_EXERCISE REQUIREMENTS_
Within the material below, locate the line with "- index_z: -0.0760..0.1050" and the line with "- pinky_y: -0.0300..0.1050", then return those two lines and all lines between them, exactly as written.
<<<<
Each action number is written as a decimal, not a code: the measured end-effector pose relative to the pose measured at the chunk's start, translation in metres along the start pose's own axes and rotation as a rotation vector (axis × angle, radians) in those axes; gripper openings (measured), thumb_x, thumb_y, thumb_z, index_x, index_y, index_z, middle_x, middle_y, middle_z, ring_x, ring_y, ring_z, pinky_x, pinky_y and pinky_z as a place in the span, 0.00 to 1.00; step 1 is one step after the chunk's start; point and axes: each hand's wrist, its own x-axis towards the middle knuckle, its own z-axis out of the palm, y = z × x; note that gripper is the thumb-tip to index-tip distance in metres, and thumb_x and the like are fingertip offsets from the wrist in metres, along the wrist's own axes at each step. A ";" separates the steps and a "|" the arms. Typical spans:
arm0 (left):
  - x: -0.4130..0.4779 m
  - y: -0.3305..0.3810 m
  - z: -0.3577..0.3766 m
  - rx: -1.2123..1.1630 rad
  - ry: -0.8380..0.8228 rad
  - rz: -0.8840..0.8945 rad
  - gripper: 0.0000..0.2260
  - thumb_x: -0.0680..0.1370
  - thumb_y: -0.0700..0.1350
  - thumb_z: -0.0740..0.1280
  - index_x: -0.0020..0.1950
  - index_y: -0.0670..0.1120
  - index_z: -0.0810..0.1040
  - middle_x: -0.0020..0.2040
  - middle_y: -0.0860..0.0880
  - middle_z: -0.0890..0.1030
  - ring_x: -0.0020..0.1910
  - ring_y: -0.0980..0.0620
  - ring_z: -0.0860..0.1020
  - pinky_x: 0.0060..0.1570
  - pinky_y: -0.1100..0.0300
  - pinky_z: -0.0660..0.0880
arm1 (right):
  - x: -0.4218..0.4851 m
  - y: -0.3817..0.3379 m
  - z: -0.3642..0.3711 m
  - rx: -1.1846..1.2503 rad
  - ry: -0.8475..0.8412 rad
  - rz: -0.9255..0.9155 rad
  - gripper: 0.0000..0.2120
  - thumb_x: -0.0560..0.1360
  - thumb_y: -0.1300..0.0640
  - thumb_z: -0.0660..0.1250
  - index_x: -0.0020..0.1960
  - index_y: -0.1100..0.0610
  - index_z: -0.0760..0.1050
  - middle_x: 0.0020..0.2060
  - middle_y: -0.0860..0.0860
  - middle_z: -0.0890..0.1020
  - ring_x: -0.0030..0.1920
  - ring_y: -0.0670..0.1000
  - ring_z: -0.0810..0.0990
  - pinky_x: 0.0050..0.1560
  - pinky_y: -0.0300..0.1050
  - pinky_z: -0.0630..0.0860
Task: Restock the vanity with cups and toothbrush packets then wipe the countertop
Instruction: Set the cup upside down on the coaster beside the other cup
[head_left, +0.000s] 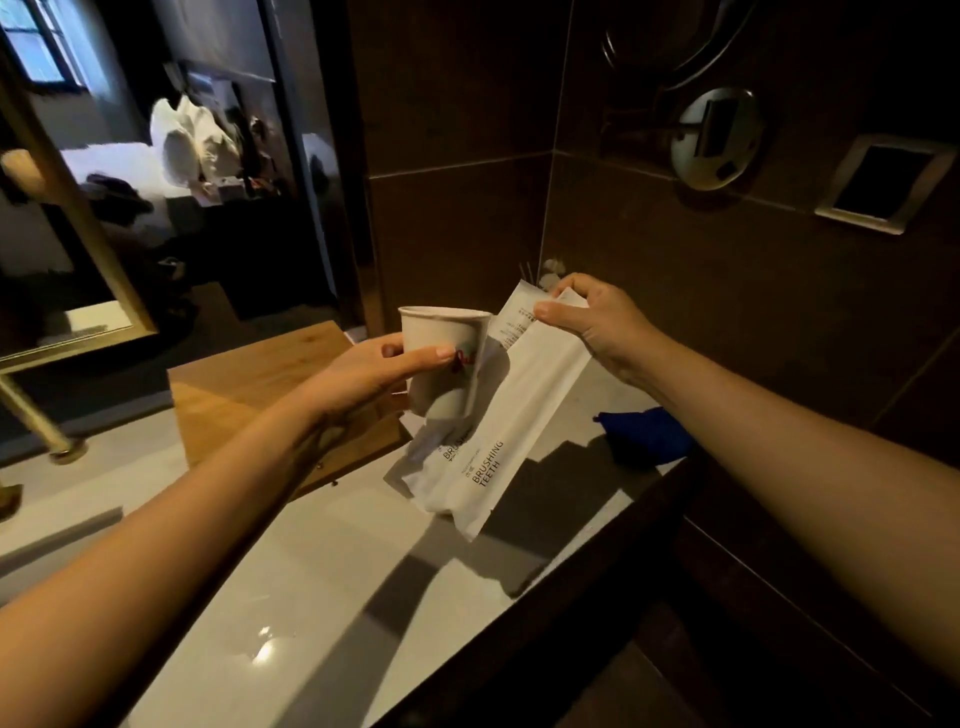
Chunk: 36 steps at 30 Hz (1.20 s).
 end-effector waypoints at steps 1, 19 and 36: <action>0.013 -0.002 0.000 -0.005 -0.022 -0.005 0.25 0.61 0.53 0.71 0.56 0.51 0.73 0.56 0.51 0.78 0.56 0.52 0.75 0.51 0.56 0.74 | 0.009 0.007 -0.004 -0.001 0.011 0.010 0.05 0.73 0.58 0.68 0.42 0.52 0.71 0.44 0.56 0.81 0.39 0.51 0.82 0.35 0.43 0.81; 0.185 -0.079 -0.028 -0.152 0.094 -0.279 0.23 0.62 0.59 0.72 0.54 0.56 0.73 0.56 0.49 0.78 0.55 0.47 0.77 0.44 0.58 0.77 | 0.161 0.129 -0.040 0.091 0.041 0.204 0.05 0.73 0.56 0.68 0.42 0.49 0.73 0.42 0.51 0.82 0.34 0.44 0.83 0.27 0.37 0.77; 0.277 -0.110 -0.061 0.670 0.506 -0.343 0.37 0.63 0.55 0.76 0.66 0.44 0.66 0.63 0.44 0.73 0.60 0.45 0.72 0.55 0.54 0.72 | 0.220 0.197 -0.051 0.107 -0.062 0.320 0.08 0.74 0.57 0.67 0.52 0.57 0.72 0.50 0.58 0.81 0.45 0.56 0.82 0.36 0.44 0.78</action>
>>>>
_RESPONSE TO THE TASK_
  - index_z: -0.0760..0.1050
  - middle_x: 0.0020..0.2060
  - middle_y: -0.0860..0.0860
  - middle_z: -0.0890..0.1020
  - ring_x: -0.0030..0.1920
  - ring_y: -0.0670..0.1000
  - ring_z: -0.0810..0.0990
  - pinky_x: 0.0050..0.1560
  - pinky_y: -0.0300..0.1050

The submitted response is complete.